Le marché de l'assurance britannique s'attend à verser au total 6,4 Md$ à ses clients affectés par les conséquences de la pandémie. Une facture bien plus élevée que celle du 11-Septembre ou celle des ouragans de 2017.

Il est lui-même très impacté par la crise sanitaire, indiquant être tombé dans le rouge au premier semestre mais l'une des institutions les plus anciennes de la City a revu à la hausse en hausse le coût de la pandémie, évalué en mai à 3,3 Md£ soit 4,3 Md$. In fine, la facture de la crise sanitaire sera plus élevée que celle du 11-Septembre, qui s’était établie à 4,7 Md$ ou celle des ouragans de 2017 (4,8 Md$).
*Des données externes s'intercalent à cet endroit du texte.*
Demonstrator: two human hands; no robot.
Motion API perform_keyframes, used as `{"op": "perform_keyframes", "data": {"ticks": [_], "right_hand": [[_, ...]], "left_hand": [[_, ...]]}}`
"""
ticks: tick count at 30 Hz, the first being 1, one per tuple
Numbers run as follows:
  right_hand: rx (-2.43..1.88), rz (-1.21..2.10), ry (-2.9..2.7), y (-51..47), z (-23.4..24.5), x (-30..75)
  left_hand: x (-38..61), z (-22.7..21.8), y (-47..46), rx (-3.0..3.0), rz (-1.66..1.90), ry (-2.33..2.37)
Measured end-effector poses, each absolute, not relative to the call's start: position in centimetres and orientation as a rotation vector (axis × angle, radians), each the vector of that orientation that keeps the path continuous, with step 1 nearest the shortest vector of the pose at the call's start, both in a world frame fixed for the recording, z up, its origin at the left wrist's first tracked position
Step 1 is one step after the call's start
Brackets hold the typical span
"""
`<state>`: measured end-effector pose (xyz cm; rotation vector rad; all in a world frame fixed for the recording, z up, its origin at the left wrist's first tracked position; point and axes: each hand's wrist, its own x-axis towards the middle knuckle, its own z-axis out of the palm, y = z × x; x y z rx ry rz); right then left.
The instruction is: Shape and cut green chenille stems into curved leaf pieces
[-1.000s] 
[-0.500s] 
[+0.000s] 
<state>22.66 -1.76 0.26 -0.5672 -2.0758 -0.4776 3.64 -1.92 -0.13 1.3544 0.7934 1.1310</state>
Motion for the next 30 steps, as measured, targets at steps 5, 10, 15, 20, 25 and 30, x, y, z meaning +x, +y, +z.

Le Lloyd's of London avait expliqué en mai que la crise restait difficile à appréhender pour les assureurs dans la mesure où elle déclenche un grand nombre de couvertures différentes, que ce soit pour les entreprises et les particuliers, dont une partie importante portant sur les annulations d'événements et de voyages. 

Pour le marché de l'assurance britannique, le coût net devrait être de 3 Md£, puisqu'il devrait récupérer 2 milliards auprès des réassureurs.